POV-Ray : Newsgroups : povray.programming : PROOF : Pov Ray Object Oriented Features : an attempt on classes in Sdl : Re: PROOF : Pov Ray Object Oriented Features : an attempt on classes in Sdl Server Time
1 May 2024 17:58:44 EDT (-0400)
  Re: PROOF : Pov Ray Object Oriented Features : an attempt on classes in Sdl  
From: Bruno Cabasson
Date: 6 Mar 2022 12:20:00
Message: <web.6224ece3dad3a7bb7283012224d82e4@news.povray.org>
"kennebel" <jac### [at] kennebelcom> wrote:
> "Bruno Cabasson" <bru### [at] cabassoncom> wrote:
> > But it is also a weak point because 3D artists are not programmers
> > (to my opinion). So, if the language itself were more 'accessible' to the many,
> > perhaps artists would be less reluctant to dive into POV-Ray. To give it a new
> > interest, making the language itself more 'attractive' would serve POV-Ray's
> > purpose.
>
> I am genuinely curious if you have worked with digital artists before.
>
> 2 jobs ago for me, I ran the IT department for a small digital art studio. Had
> about 25 artists doing 2D and 3D work. For our software inventory we had Maya,
> 3DS Max, Adobe Creative Suite, ZBrush, Unity 3D, and so many plug ins (around
> 200 or so covering effects, pipeline management, and other utilities). The
> company did a mix of legal cases, marketing, movie work (as a secondary
> studio), and other things.
>
> Any conversation with the artists, if it didn't start with how the tool worked
> with their Wacom tablet and special smart pens, was a non-starter. The tablet
> was closest to the artist, keyboard was in between the tablet and monitor (not
> easy to type on, for occasional shortcuts), the mouse was pushed off to the
> side. It was amazing how much work they could do with the smart pen buttons and
> the buttons on the tablet.
>
> Basically at no point will a language change entice the artistic folks
> unfortunately. The artists have tens of thousands of hours on their tablets,
> practically extensions of their will, and all of the plugins available for the
> other tools. Tools like Blender that are similar to what they already use has
> almost no adoption because it lacks the pipeline and plugins.
>
> I really like the direction of your ideas for extending the language. I would
> like to see new changes like this to be a super set of the SDL. Meaning, like
> C++ or Typescript, you can use the classic SDL (c or javascript), or you can use
> the advanced syntax for more complex efforts.

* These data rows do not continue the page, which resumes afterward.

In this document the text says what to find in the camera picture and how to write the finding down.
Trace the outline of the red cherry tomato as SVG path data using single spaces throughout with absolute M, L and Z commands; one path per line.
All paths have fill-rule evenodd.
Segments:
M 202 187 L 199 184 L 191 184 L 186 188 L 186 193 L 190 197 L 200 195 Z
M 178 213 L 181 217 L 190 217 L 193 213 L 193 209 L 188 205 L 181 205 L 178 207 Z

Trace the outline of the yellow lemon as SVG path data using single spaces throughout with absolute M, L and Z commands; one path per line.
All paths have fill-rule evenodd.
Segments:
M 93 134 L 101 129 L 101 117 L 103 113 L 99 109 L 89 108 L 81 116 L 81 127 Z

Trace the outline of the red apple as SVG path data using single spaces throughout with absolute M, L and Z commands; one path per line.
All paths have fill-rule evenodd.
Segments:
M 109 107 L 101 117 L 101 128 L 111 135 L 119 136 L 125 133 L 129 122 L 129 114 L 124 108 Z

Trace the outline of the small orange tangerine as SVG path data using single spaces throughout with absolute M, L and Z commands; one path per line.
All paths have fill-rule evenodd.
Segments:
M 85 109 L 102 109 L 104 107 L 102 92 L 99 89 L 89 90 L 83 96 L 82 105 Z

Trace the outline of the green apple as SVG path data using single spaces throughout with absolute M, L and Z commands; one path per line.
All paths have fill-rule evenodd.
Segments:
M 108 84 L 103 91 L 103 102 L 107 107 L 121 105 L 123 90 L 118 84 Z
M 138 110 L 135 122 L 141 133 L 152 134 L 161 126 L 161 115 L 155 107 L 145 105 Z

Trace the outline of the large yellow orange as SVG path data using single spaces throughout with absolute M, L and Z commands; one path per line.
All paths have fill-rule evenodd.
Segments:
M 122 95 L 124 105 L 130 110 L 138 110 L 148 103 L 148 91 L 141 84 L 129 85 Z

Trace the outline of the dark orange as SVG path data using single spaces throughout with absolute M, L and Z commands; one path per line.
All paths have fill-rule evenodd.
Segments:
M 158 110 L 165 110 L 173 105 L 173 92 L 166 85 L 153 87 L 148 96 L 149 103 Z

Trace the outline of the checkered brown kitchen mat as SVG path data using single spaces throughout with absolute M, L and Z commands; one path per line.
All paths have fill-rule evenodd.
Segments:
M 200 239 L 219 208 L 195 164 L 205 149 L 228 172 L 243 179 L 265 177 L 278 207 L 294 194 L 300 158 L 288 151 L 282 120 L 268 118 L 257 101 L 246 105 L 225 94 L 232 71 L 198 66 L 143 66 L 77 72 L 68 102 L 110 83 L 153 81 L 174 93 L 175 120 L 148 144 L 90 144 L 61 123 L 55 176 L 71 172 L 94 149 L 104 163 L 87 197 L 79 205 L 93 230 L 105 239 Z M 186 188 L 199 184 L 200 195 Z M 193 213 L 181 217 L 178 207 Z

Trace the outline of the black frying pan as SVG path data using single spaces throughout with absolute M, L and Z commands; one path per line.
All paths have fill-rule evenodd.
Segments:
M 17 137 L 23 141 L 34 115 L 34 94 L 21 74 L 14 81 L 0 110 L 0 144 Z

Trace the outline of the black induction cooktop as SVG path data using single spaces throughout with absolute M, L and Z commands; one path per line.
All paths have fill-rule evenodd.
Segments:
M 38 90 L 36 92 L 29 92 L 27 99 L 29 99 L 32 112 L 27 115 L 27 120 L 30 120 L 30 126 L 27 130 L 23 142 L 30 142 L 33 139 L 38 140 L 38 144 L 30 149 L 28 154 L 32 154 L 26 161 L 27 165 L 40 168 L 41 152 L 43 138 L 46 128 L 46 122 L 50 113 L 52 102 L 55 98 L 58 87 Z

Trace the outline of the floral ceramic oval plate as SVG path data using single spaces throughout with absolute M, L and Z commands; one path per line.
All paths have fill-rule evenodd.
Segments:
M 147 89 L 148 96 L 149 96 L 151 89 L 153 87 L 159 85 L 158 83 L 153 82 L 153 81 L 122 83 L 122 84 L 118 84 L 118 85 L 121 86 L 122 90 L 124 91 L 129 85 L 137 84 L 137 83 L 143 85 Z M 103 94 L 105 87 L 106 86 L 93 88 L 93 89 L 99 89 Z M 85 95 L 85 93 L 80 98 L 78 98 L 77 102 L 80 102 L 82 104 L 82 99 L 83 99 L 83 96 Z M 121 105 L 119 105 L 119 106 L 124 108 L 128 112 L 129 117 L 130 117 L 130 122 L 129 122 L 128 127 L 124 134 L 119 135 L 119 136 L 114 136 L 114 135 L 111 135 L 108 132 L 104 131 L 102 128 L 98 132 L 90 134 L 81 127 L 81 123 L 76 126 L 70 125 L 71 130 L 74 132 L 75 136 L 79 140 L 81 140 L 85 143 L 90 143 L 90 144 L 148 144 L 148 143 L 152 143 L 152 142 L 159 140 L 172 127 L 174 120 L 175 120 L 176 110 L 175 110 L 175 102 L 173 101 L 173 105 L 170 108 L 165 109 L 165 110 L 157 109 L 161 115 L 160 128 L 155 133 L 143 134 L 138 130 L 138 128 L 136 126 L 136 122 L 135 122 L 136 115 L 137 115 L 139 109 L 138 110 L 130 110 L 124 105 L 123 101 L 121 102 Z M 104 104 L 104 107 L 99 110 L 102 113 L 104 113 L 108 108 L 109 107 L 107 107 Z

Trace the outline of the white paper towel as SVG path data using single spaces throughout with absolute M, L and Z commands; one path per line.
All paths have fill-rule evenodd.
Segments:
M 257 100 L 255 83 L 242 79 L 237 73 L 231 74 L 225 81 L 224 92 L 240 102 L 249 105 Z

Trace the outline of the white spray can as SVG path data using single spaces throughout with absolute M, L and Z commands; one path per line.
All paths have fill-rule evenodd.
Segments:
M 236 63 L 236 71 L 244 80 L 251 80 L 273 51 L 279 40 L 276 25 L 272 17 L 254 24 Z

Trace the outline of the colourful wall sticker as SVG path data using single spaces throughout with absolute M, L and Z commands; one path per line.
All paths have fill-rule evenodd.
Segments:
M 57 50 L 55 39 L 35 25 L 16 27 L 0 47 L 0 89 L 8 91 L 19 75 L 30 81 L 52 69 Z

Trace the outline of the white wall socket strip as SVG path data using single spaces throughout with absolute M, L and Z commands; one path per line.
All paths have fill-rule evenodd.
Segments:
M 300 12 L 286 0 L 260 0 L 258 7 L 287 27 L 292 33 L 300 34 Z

Hi! Thanks for your comments. Indeed.

As a former software engineer in the space industry for 30 years, I did not work
with 3D artists. Just POVing for fun for years (since ... I do not remember) and
having an eye to 3D world, watching tutorials by curiousity and intellectual
challenge.

A few years back, I was thinking about writing some Python classes, close to
Sdl, that could permit you to describe your scenes and, in fine, generate POV
code. The quite new dictionary data structure gave me the idea that it could
eventually be possible to describe classes and  instances with dictionaries in
Sdl itself. So I had it a try.

Currently, I am unit-testing my core PROOF code. Then, I will try to write some
illustrative examples of how to use classes to improve and extend POV obects as
well as their behaviour. For example, I can imagine classes that helps you
visualize Bounding Boxes (if useful), place your objects in your scenes (use of
trace(), which cannot be done outside the parser without rewriting intersection
test code), implement animation features like attach timelines to properties,
event-driven behaviours (through subscriptions for example ...), whatsoever. I
am also thinking of a basic physics package ... why not.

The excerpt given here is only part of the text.